§ DIRECTIONS
Give again, exactly as written, each line of the material below starting at the line that contains "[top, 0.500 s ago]" and ending at the line that contains "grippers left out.". Both ends count, and no other line does.

--- LISTED RECORDS Enclosed Below ---

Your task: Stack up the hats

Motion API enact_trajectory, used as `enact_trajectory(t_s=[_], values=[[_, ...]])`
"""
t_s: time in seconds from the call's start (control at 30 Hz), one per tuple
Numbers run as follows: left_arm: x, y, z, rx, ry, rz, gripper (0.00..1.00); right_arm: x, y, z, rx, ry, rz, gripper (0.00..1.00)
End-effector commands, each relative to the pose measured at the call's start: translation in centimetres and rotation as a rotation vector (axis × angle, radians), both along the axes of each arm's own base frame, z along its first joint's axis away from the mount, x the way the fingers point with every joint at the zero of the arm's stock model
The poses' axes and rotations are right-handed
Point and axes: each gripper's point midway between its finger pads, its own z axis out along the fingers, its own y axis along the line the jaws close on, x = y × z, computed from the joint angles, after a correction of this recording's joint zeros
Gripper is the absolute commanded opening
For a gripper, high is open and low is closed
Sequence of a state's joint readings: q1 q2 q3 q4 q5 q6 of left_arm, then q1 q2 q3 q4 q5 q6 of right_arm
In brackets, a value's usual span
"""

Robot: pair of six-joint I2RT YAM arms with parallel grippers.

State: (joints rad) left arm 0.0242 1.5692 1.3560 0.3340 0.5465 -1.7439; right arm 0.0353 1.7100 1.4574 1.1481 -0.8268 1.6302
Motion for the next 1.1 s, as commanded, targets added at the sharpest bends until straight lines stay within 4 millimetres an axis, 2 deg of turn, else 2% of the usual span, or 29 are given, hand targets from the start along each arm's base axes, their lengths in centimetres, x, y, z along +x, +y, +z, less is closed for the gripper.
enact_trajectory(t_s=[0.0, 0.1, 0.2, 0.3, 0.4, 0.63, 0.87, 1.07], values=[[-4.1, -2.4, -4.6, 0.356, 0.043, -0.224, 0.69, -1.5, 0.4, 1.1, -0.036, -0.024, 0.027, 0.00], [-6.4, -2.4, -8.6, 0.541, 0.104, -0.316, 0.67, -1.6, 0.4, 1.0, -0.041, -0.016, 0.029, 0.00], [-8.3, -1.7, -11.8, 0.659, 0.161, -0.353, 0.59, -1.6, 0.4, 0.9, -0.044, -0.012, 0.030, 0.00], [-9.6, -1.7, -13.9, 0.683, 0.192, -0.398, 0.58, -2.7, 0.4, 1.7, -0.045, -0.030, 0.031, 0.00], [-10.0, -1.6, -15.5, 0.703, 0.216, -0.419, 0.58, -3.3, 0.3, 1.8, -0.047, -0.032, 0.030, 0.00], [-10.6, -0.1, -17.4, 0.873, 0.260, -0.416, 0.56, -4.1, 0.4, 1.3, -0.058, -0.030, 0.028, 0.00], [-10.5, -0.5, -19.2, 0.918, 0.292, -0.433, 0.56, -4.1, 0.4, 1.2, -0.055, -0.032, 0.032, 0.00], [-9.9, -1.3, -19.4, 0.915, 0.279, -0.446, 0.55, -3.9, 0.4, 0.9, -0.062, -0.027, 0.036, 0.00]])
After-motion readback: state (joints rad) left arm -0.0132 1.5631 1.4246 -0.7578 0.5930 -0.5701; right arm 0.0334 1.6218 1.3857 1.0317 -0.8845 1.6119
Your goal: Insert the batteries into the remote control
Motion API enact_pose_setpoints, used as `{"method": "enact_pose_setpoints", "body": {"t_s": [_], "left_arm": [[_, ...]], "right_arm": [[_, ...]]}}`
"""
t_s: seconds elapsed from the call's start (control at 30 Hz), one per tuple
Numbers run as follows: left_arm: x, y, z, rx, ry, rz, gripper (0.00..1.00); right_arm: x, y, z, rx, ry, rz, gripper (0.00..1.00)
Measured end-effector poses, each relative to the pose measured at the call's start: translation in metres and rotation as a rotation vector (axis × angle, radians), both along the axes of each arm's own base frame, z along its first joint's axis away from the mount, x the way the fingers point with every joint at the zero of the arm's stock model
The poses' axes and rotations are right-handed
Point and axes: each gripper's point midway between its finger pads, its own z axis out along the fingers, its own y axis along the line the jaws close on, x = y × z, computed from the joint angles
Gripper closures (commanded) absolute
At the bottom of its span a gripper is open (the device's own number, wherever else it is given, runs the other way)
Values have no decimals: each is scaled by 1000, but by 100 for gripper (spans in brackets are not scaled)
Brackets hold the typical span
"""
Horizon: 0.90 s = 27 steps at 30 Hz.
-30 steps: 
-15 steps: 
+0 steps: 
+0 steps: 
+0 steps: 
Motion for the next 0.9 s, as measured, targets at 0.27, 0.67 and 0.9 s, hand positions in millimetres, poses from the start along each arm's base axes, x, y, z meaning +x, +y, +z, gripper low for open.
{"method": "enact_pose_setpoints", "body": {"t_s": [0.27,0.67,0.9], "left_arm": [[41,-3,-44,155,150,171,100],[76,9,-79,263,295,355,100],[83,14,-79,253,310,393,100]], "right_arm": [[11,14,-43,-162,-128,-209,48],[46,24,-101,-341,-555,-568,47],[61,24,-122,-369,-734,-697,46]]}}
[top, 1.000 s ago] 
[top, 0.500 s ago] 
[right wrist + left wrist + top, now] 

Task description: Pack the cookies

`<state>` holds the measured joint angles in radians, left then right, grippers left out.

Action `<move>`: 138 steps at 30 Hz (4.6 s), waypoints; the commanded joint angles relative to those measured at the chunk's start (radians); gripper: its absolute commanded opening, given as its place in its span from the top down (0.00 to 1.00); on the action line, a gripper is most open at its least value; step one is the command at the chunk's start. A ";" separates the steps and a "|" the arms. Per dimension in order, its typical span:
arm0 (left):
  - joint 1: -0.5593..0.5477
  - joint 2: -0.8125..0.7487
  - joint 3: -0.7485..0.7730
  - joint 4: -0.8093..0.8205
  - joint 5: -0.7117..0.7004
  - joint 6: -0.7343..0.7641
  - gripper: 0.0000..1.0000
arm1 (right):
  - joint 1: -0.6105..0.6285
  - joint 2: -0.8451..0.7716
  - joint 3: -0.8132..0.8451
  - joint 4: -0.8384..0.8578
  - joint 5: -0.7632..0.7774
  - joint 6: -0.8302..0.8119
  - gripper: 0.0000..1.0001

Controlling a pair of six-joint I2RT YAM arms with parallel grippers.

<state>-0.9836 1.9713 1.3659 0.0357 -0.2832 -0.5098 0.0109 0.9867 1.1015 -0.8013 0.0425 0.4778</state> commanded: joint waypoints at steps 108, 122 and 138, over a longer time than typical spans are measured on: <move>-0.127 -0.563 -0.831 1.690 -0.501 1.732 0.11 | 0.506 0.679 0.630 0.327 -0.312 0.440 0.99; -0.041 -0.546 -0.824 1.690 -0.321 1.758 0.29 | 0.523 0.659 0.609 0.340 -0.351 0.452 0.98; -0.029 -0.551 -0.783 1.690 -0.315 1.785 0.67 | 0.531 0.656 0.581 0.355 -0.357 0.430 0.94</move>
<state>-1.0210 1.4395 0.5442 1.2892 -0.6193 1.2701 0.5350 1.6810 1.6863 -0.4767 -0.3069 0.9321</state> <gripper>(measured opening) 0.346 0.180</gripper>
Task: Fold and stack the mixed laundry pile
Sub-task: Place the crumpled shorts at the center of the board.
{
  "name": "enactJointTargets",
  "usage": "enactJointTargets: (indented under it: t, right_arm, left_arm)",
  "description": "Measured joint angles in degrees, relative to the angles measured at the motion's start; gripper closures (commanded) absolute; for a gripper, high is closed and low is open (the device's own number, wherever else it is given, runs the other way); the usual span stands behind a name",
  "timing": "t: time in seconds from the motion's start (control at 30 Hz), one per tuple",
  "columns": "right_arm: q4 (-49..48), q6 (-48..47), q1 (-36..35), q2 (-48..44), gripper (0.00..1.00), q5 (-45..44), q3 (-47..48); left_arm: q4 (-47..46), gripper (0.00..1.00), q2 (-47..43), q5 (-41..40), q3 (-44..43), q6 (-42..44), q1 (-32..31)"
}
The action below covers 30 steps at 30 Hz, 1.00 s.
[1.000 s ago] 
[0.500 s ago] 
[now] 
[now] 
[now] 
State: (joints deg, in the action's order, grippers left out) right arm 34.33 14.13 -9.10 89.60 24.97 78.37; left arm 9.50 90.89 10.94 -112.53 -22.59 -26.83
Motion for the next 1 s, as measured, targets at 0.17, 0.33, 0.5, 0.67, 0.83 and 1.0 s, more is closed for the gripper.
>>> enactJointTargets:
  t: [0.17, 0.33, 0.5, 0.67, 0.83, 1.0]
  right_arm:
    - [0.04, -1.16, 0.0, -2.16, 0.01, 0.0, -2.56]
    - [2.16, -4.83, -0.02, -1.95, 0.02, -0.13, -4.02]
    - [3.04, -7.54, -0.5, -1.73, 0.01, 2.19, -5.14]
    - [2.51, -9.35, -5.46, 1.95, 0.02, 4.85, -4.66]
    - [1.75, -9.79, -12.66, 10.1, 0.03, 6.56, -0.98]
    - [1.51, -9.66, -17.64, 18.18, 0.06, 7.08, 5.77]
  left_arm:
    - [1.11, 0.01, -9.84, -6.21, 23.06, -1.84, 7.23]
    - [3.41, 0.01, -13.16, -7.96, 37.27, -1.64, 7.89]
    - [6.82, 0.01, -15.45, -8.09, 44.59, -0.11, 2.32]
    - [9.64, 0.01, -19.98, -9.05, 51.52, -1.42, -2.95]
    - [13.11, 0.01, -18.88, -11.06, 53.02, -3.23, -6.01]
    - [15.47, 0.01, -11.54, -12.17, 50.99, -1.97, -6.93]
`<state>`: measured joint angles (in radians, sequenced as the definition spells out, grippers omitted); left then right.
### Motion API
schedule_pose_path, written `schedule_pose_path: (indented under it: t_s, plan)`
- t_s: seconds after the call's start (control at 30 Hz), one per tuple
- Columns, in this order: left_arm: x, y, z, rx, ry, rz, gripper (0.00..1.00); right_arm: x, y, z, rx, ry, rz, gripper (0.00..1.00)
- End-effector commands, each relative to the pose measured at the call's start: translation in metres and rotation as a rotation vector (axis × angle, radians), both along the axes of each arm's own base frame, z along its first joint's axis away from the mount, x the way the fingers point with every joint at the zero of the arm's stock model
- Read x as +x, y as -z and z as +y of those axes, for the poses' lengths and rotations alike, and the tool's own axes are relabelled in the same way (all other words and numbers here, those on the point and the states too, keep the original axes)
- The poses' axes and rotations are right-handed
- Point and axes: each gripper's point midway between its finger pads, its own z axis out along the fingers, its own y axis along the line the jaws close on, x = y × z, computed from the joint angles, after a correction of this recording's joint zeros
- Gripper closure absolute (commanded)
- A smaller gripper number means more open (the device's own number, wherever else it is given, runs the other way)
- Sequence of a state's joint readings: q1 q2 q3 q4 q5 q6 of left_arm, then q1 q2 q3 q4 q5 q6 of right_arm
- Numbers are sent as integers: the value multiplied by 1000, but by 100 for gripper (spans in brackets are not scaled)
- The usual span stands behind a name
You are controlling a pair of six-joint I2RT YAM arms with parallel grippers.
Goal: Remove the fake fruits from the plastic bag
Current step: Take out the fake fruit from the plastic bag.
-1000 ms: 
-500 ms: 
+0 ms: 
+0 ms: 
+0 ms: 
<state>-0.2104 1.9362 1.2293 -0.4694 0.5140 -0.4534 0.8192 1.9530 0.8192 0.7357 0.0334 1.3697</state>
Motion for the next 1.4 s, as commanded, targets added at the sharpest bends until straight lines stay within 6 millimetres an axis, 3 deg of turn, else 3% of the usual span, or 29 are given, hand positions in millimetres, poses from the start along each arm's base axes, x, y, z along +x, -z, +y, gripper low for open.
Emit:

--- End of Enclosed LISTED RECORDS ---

§ TASK RESULT
[top, 0.500 s ago] 
[right wrist + left wrist + top, now] 

Task description: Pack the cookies

`<state>` holds the measured joint angles in radians, left then right, grippers left out.

Here the work on this exercise is complete.